“I had a much greater chance than that of having the Nobel Prize”

by time news

2023-05-28 06:00:49

This French doctor born in Poland, always smiling, was one of the discoverers of the AIDS virus forty years ago. At 77, after having postponed his retirement on several occasions, he spent his last weeks in his office at the Saint-Louis hospital in Paris, where he said goodbye to patients with whom, for some, he went through hell and forged exceptional bonds.

I wouldn’t have come here if…

…if a little girl hadn’t told me, when my great-uncle died: “It’s God who wants it. » I was 7 years old and I answered him: “God is unjust, and I will fight to delay death as far as possible. This friend’s words had made me really angry. This uncle of my mother was the only person in our family who lived with us in France. His death had made me very sad and, hearing this sentence, I knew that healing and fighting against death was what I had to do. Becoming a doctor was therefore an obvious choice. I even devoted the first years of my practice to resuscitation, that is to say to the fight against death. And later, with AIDS, I also lived for years this race against time with death.

Was that your only motivation to become a doctor?

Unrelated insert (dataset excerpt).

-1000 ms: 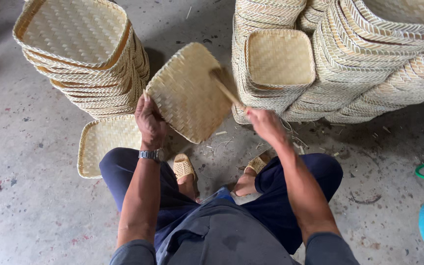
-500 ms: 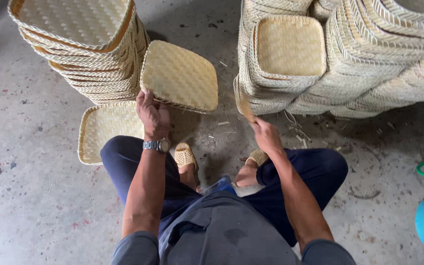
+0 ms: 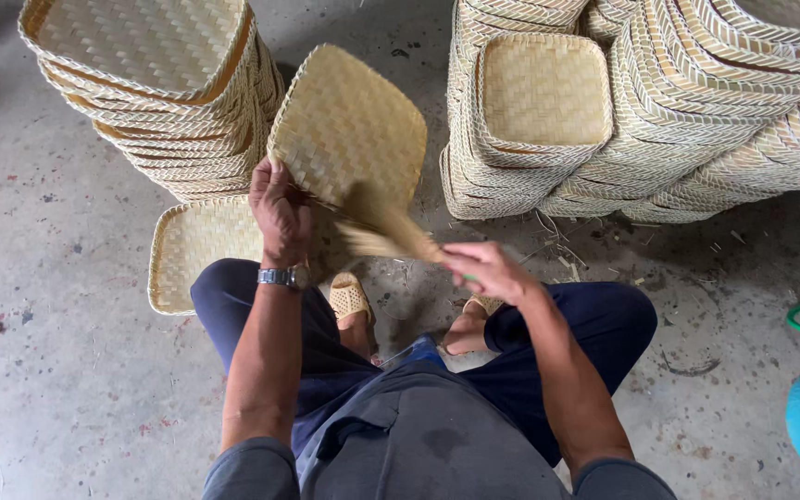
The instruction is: The person cleans woven bamboo baskets by hand using a small broom. They pick up individual square baskets from a stack, sweep the interior and exterior surfaces to remove debris, and then place them back into organized stacks on the floor.
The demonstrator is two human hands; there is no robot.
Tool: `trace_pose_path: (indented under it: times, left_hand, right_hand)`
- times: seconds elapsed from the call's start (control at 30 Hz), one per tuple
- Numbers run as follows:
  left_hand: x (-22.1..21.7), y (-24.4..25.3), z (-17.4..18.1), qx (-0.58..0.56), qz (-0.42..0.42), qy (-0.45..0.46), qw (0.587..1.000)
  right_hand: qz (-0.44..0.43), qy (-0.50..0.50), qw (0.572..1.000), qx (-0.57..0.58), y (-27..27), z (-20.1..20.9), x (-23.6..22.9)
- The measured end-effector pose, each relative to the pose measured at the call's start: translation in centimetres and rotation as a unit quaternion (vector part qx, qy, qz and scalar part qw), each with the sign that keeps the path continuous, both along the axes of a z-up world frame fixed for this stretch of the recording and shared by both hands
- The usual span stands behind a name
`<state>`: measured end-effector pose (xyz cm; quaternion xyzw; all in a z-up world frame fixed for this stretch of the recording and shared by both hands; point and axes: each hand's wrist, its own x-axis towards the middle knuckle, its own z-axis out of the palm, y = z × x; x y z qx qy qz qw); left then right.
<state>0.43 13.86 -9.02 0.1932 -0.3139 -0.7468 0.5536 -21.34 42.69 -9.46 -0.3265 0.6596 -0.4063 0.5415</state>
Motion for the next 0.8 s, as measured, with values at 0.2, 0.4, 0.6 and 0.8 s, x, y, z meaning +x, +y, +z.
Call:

There was definitely something deeper. My mother had started medical studies and the Second World War had forced her to interrupt them. Without lying on a psychoanalyst’s couch for very long, I can deduce that it must have been obvious to me to finish the job.

Who were your parents?

My father, Polish, from a very modest background, was a soldier in the Polish army defeated by the Russians. According to family legend, the Poles were given the choice of joining the Russian army or going to the gulag. My father found himself in the gulag building a dam on the Volga in terrifying conditions, until 1943 when a Polish colonel negotiated the release of a number of his compatriots. Since he had just spent three years in Siberia, he wanted to go and rest in the hottest place in the USSR, in Georgia. That’s where he met my mother, also Jewish.

She was born in 1922 and came from a bourgeois family, university professors, teachers, doctors. They got married very quickly. It must not have been obvious, because Georgians are very nationalistic, very proud, very Mediterranean, and this marriage with a Polish soldier was probably experienced as a misalliance by his family. As soon as Poland was liberated, my father decided to go in search of his own, of whom he had no further news. My mother followed him with heartbreak.